Letterer: VC’s Joe Caramagna
Price: $3.99

Release Date: 5/24/17

Now that he’s the size of a sapling, Groot is going through some growing pains and acting out. You know, the way any rebellious and sentient teenage tree might when he’s traveling through the boring bits of outer space in between the exciting battles.

Plot: The Guardians are each struggling to deal with their baby tree friend, now that he can’t seem to grow any faster and is simultaneously acting his size. Between engaging in imaginary space battles while Quill is away and trying to play hide-and-seek with Gamorra, I Am Groot shows a team at their wits’ end when it comes to the shared custody of their sapling.


Things go from annoying to life-endangering when the Guardians fall directly into a “weird thing” that looks like a black hole. Before long, poor Groot is shot out of the ship in an escape pod. He lands in an unfamiliar planet – within the unknown dimension the Guardians are already in – and thus begins his new adventure…

Story: The issue starts strong, exploring Groot’s restlessness and feelings of unworthiness now that he’s stuck in his smaller form. Christopher Hastings does some excellent worth both with Groot’s own characterization, and with contrasting how different members of the team interact with their little friend. Rocket’s bond with him is especially compelling, so it’s almost a shame when the character work is cut short by the inciting incident.

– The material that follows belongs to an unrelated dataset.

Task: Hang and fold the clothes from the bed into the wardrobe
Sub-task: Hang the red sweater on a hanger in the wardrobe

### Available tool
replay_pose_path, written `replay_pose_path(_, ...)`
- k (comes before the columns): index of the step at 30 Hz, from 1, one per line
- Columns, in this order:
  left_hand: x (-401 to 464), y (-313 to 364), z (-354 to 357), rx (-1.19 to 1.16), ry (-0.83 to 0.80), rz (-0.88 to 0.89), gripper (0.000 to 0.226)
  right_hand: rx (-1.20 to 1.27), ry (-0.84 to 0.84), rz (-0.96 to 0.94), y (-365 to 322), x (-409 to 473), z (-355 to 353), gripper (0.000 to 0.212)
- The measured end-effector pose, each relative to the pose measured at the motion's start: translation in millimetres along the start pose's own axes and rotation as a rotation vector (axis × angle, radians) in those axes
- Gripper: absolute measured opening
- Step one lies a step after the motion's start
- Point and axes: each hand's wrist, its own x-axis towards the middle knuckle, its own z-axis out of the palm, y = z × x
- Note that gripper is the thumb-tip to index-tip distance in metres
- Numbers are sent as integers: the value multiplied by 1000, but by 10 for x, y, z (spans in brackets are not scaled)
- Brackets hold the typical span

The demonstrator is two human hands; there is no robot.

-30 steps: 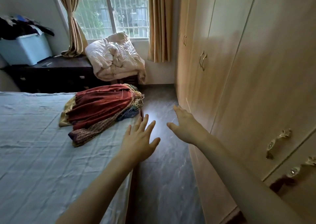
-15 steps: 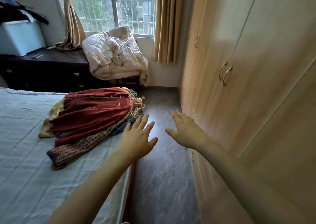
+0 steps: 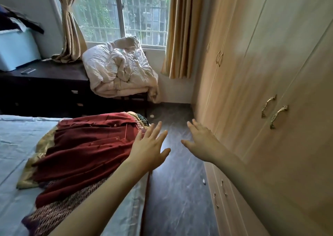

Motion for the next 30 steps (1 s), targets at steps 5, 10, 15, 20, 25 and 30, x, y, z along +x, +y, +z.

The protagonist being separated from the other Guardians makes for an interesting plot, but instead it seems he finds himself in the care of yet another handler right off the bat. I personally felt the plot starting moving a little too quickly once he landed on the new planet, but perhaps Buddy will wind up bringing a fun element to the story. Having a character who isn’t used to Groot’s version of language does make for some friction and it’s enough to keep me invested in the second issue at least.

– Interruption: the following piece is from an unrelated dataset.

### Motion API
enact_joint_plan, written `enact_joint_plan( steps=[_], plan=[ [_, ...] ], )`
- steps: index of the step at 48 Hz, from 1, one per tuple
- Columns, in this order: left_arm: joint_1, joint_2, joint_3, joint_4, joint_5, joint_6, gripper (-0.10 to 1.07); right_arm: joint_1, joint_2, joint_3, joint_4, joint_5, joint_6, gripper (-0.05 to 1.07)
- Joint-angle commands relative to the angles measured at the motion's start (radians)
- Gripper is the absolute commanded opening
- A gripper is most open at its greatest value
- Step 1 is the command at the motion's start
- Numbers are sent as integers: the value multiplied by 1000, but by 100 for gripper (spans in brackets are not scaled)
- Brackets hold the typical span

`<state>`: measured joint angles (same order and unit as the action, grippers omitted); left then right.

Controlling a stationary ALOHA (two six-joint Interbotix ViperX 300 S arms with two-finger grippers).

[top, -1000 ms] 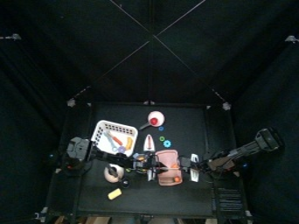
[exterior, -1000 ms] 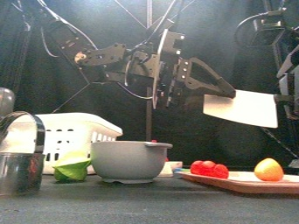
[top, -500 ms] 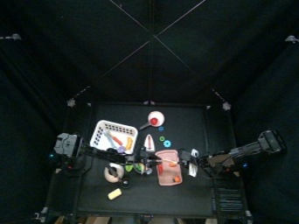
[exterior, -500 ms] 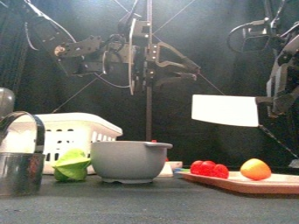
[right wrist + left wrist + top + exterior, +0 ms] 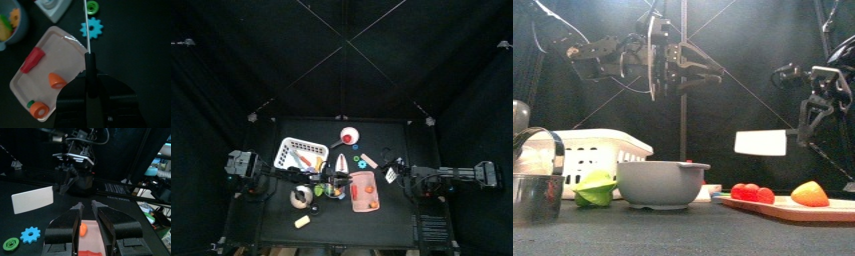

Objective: Drop cleaver

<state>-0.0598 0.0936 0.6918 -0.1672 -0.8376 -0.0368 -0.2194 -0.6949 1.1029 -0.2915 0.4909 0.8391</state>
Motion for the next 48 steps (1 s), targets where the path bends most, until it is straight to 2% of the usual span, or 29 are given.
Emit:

Art: The importance of artwork cannot be overstated in a series like I Am Groot, considering that the title character only speaks three words. Every panel has to be meticulously worked so that the meaning behind Groot’s exclamations can be understood even when Rocket’s not around to translate – and Flaviano is certainly up to the task. Groot’s expressions throughout are both humorous and believable, expressing the appropriate emotions if not contributing to an exact translation.

Marcio Menyz’s coloring is also incredibly appealing, turning the backgrounds of every page into much more than empty or dead space. Despite the lack of detail, the brushes of vibrant color add to the feeling of literally moving through space. The lettering also keeps the issue feeling fresh, and Joe Caramagna finds a myriad of different ways to write “I am Groot” without getting repetitive.


Verdict: While the layered characterization for Groot got a little lost at the end of the issue, I Am Groot #1 set up an interesting almost-story for everyone’s favorite sapling. Will Groot and his new friend Buddy be able to make it through Terminal’s world on their own, or are the Guardians going to have to come to the rescue? With Christopher Hastings at the helm, readers can expect a lot of laughs on their way to an answer.